YOUR ASSIGNMENT. Repeat every line of the data exactly, but not the pictures.

DATA RECORDS START

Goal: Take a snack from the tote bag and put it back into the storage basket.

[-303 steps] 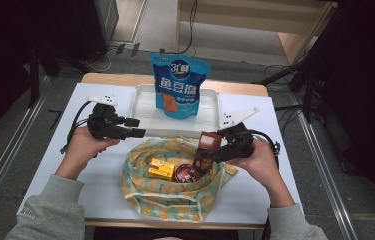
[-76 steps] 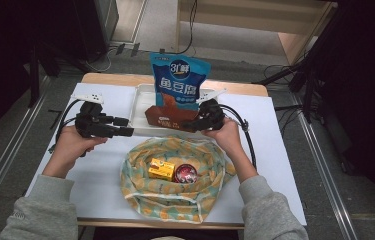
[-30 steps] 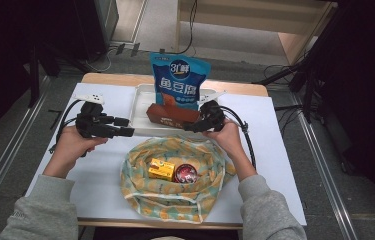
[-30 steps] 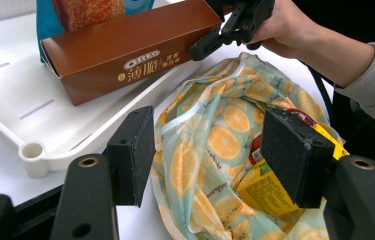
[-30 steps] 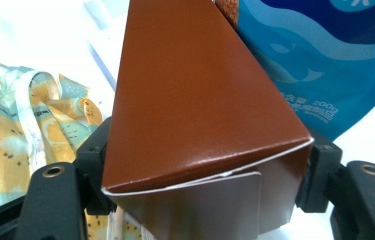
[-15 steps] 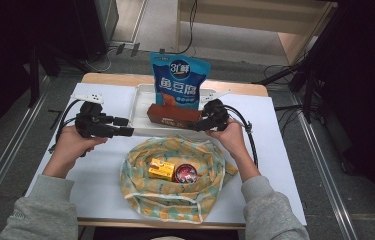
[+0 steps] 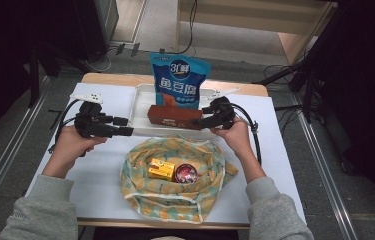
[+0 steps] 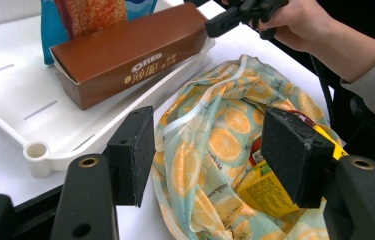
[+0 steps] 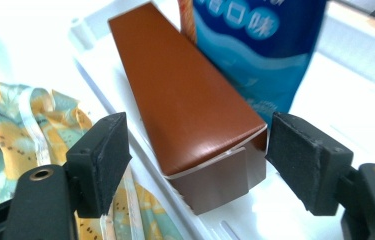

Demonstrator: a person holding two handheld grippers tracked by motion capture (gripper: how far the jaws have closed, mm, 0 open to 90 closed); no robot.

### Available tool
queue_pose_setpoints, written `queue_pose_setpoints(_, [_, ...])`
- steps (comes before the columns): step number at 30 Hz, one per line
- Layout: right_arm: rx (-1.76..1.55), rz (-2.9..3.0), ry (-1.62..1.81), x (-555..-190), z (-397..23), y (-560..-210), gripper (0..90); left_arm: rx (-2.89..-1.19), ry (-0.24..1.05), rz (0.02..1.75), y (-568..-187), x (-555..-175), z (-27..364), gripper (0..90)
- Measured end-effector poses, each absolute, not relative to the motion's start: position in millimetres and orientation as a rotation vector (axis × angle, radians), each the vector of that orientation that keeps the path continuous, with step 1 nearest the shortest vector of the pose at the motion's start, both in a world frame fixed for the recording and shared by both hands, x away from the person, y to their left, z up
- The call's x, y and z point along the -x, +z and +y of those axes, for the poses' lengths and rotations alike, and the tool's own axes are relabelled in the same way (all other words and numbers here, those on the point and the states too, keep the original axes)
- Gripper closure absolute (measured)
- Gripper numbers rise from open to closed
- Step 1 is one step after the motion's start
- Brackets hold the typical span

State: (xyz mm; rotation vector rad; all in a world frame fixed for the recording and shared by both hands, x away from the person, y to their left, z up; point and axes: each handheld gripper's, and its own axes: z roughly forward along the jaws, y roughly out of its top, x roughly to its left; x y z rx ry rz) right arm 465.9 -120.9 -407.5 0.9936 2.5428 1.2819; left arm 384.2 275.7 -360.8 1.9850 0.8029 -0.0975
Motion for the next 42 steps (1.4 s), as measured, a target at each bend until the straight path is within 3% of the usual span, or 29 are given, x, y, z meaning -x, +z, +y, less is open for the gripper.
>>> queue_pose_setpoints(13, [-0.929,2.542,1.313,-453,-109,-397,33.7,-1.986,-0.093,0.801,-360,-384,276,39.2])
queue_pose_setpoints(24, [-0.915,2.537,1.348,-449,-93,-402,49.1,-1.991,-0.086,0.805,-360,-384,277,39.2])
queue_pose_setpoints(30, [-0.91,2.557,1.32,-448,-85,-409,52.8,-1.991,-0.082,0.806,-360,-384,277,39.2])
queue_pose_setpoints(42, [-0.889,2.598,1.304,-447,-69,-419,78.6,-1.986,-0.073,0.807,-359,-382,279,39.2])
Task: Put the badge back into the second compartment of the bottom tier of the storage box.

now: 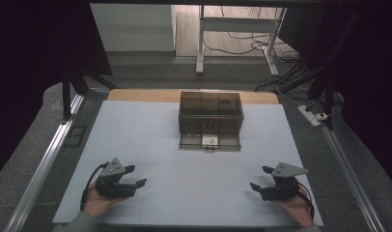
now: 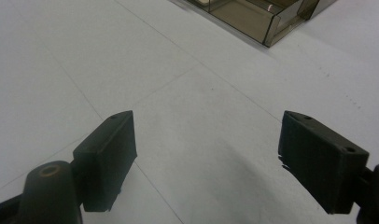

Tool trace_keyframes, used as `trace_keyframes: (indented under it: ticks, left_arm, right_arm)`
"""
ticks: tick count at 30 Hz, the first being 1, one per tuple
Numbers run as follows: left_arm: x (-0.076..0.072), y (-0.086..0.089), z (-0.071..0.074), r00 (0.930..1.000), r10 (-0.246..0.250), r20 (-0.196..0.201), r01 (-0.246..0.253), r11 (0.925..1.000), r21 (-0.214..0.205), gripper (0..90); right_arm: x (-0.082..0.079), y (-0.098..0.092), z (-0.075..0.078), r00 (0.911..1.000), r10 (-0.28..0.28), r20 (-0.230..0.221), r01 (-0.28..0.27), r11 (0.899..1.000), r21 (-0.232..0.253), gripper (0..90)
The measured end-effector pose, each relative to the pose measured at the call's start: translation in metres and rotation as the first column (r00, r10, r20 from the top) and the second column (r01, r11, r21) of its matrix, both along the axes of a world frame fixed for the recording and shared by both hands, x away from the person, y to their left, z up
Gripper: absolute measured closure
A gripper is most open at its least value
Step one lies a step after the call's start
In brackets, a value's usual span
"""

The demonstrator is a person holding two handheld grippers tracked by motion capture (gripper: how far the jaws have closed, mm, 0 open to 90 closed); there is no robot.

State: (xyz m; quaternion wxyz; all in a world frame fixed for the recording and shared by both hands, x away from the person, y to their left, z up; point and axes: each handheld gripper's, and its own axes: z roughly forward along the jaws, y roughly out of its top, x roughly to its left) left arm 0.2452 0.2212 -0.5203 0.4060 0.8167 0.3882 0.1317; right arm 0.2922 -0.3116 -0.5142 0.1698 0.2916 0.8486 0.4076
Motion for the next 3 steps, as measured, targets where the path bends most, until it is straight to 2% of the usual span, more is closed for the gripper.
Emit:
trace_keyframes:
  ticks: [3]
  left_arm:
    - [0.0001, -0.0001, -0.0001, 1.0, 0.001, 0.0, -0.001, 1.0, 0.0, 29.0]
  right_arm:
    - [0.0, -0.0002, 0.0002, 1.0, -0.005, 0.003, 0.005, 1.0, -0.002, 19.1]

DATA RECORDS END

ANSWER TO THE EXERCISE.
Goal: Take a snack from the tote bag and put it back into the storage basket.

[-303 steps] 
[-76 steps] 
[-30 steps] 
[-30 steps] 
[-30 steps] 
[-15 steps] 
[+0 steps] 
[+0 steps] 
[+0 steps] 

Demonstrator: a person holding two handheld grippers tracked by motion capture (gripper: how far the jaws have closed, mm, 0 open to 90 closed); no robot.

### Available tool
queue_pose_setpoints, written `queue_pose_setpoints(_, [_, ...])`
- steps (comes before the columns): step number at 30 Hz, one per line
- Layout: right_arm: rx (-1.76..1.55), rz (-2.9..3.0), ry (-1.62..1.81), x (-555..-190), z (-397..23), y (-560..-210), gripper (0..90); left_arm: rx (-2.89..-1.19), ry (-0.24..1.05), rz (0.02..1.75), y (-568..-187), x (-555..-175), z (-27..364), gripper (0..90)
- Measured end-effector poses, each absolute, not relative to the motion's start: position in millimetres and orientation as a rotation vector (axis × angle, radians), each the vector of that orientation that keeps the path continuous, with step 1 nearest the shortest vector of the pose at the motion's start, both in a world frame fixed for the recording and shared by both hands, x away from the person, y to their left, z up
- The call's x, y and z point along the -x, +z and +y of those axes, for the poses' lengths and rotations alike, and the tool's own axes are relabelled in the same way (all other words and numbers here, those on the point and the states too, keep the original axes)
- Gripper closure absolute (measured)
- Gripper numbers rise from open to closed
- Step 1 is one step after the motion's start
- Brackets hold the typical span

State: (xyz mm; rotation vector rad; all in a world frame fixed for the recording and shared by both hands, x away from the person, y to their left, z up; point and axes: each handheld gripper's, and its own axes: z roughly forward along the jaws, y roughly out of its top, x roughly to its left; x y z rx ry rz) right arm 465.9 -120.9 -407.5 0.9936 2.5428 1.2819; left arm 384.2 275.7 -360.8 1.9850 0.8029 -0.0975
Motion for the next 42 steps (1.4 s), as measured, a target at each bend until the straight path is within 3% of the usual span, or 29 are given, x, y, z meaning -x, +z, +y, less is open for the gripper.
>>> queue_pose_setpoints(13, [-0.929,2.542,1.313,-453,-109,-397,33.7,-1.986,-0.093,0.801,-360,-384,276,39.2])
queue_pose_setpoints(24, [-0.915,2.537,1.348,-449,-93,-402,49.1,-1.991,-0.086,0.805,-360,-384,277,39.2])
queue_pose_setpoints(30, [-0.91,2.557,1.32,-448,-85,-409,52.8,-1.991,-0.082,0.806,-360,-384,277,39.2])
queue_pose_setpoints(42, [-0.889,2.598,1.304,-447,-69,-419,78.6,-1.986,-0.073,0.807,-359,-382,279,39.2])
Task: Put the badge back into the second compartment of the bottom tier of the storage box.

now: 
now: 

Tool trace_keyframes, used as `trace_keyframes: (indented under it: ticks, left_arm, right_arm)`
"""
ticks: tick count at 30 Hz, the first being 1, one per tuple
Numbers run as follows: left_arm: x (-0.076..0.072), y (-0.086..0.089), z (-0.071..0.074), r00 (0.930..1.000), r10 (-0.246..0.250), r20 (-0.196..0.201), r01 (-0.246..0.253), r11 (0.925..1.000), r21 (-0.214..0.205), gripper (0..90); right_arm: x (-0.082..0.079), y (-0.098..0.092), z (-0.075..0.078), r00 (0.911..1.000), r10 (-0.28..0.28), r20 (-0.230..0.221), r01 (-0.28..0.27), r11 (0.899..1.000), r21 (-0.232..0.253), gripper (0..90)
The measured end-effector pose, each relative to the pose measured at the call's start: translation in metres and rotation as the first column (r00, r10, r20 from the top) and the second column (r01, r11, r21) of its matrix, both along the axes of a world frame fixed for the recording and shared by both hands, x away from the person, y to their left, z up
Gripper: absolute measured closure
A gripper is most open at its least value
Step one lies a step after the call's start
In brackets, a value's usual span
"""

The demonstrator is a person holding two handheld grippers tracked by motion capture (gripper: how far the jaws have closed, mm, 0 open to 90 closed); there is no robot.

State: (xyz m; quaternion wxyz; all in a world frame fixed for the recording and shared by both hands, x away from the person, y to their left, z up; point and axes: each handheld gripper's, and its own axes: z roughly forward along the jaws, y roughly out of its top, x roughly to its left) left arm 0.2452 0.2212 -0.5203 0.4060 0.8167 0.3882 0.1317; right arm 0.2922 -0.3116 -0.5142 0.1698 0.2916 0.8486 0.4076
Motion for the next 3 steps, as measured, targets where the path bends most, until it is straight to 2% of the usual span, more is closed for the gripper.
Emit:
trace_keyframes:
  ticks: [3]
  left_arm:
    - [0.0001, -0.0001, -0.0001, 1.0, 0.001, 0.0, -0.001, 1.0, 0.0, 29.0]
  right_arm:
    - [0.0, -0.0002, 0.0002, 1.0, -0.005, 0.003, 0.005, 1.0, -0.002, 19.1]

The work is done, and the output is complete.